Por lo tanto, en este caso, lo más complicado es decidirse a sentarse ante el cuaderno o computador durante determinado tiempo. Si apenas estamos comenzando a escribir, a ejercitar la pluma, bastará con quince minutos o media hora. Pero si ya hemos avanzado un poco y queremos seguir el consejo de Mosley, entonces debemos encontrar el momento del día en que dispongamos de al menos una hora y media o dividir ese período de tiempo en varios segmentos. No es imposible encontrar media hora libre en diferentes momentos del día. Cuando abrimos ese espacio y lo utilizamos productivamente nos damos cuenta de que media hora más en otro momento del día no nos representará una carga excesiva.

Cuando dispongamos de más tiempo y experiencia escribiremos durante más de una hora y media.

En todo caso, el primer paso y el siguiente siempre consistirán en escribir durante un determinado lapso de tiempo, tan corto como para encontrarle un espacio y tan largo como nos sea posible dado nuestro desarrollo como escritores.

La siguiente página y la siguiente tarea específica

Cuando uno ya identificó una obra que quiere escribir, no debe pensar siempre en la totalidad del proyecto, sino en cada uno de los pasos que debe dar para completarlo y, en particular, en el siguiente paso.

Para escribir un cuento, una novela corta o una novela, no debemos pensar demasiado en las 10 o 100 o 400 páginas a escribir. Es mejor considerar la obra como la suma de muchas frases o páginas que escribiremos una a una (no hay otro modo). Si cada día escribimos una, dos, tres o más páginas, en poco tiempo tendremos una primera versión de un cuento y en unos meses de una novela, algo que parecería imposible de otro modo.

De hecho, esto lo hemos experimentado como lectores, pues cuando vamos a leer un libro no nos quedamos pensando en su elevado número de páginas, sino que nos sumergimos en la lectura, de página en página, y casi sin darnos cuenta avanzamos hasta terminarlo.

Por otra parte, también es conveniente determinar con claridad cuál es el siguiente paso, la siguiente pequeña tarea que debemos abordar para escribir nuestro relato u obra. Para dar el siguiente paso hay que tener claro cuál es: buscar una idea, solucionar un problema de la trama, identificar qué problema no nos deja avanzar o simplemente seguir escribiendo o corrigiendo en el punto en que vamos. Así concentraremos nuestra energía creativa en algo concreto y no en pensar en lo inabarcable y grande de nuestra labor.

Por ejemplo, si estamos buscando una idea, enfocaremos nuestra mente en estar alertas para cuando aparezca, escribir una lluvia de ideas, leer textos que nos sugieran algo, meditar, en fin, cualquier método para buscar ideas, pero enfocados en ese propósito.

¡Adelante!

El primer paso siempre es el más difícil. Por eso conviene comenzar con un paso pequeño e ir ganando confianza a medida que se den más.

Si se trata de tiempo y queremos comenzar a escribir, entonces quince minutos o media hora al día nos permitirán ir adquiriendo el hábito para luego escribir más.

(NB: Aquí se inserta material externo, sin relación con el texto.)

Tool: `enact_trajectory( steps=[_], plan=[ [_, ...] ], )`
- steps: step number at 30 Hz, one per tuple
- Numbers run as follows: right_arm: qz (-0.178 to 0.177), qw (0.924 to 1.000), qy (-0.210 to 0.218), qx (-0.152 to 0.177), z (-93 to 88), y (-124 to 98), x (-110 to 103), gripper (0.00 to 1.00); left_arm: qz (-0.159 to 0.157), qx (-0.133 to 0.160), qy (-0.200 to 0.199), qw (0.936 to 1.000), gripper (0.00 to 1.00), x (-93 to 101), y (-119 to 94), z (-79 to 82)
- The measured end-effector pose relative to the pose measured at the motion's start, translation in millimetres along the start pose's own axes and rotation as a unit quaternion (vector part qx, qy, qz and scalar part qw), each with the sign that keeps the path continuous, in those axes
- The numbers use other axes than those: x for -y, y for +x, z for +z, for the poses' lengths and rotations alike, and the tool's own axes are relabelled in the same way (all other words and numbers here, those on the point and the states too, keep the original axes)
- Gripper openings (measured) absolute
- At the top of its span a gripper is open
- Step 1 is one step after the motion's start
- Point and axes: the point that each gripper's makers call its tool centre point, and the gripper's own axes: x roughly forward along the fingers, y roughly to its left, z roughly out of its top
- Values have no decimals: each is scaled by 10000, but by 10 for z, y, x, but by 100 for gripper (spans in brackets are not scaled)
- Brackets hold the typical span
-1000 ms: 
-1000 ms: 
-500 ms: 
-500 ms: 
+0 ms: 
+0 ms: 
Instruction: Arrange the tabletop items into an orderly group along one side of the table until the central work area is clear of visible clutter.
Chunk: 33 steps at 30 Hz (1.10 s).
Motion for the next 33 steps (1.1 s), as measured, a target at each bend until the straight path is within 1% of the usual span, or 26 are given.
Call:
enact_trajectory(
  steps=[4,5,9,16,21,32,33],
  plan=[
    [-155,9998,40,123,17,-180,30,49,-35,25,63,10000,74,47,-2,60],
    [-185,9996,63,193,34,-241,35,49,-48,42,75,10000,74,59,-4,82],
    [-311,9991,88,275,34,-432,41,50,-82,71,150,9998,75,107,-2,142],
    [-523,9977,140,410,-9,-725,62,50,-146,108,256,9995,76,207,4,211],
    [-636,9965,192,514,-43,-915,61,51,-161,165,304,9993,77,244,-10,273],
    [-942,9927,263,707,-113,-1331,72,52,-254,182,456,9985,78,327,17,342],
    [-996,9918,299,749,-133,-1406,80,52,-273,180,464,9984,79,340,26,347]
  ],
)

Si se trata de una obra, entonces es mejor comenzar escribiendo cuentos breves, cuentos, novelas cortas y después sí novelas.

Por otra parte, ambos propósitos, el de escribir todos los días y el de escribir un texto, se refuerzan mutuamente. La escritura diaria nos servirá para progresar en una obra y avanzar en el texto nos hará querer seguir escribiendo todos los días.

Así pues, invito a los que quieran escribir  a hacerlo absolutamente todos los días (me incluyo en este propósito) y a compartir su experiencia en esta o en otra entrada del blog que volverá a tratar este tema más adelante.


[1] Walter Mosley, 2007. This year You Write Your Novel. Nueva York, Hachette.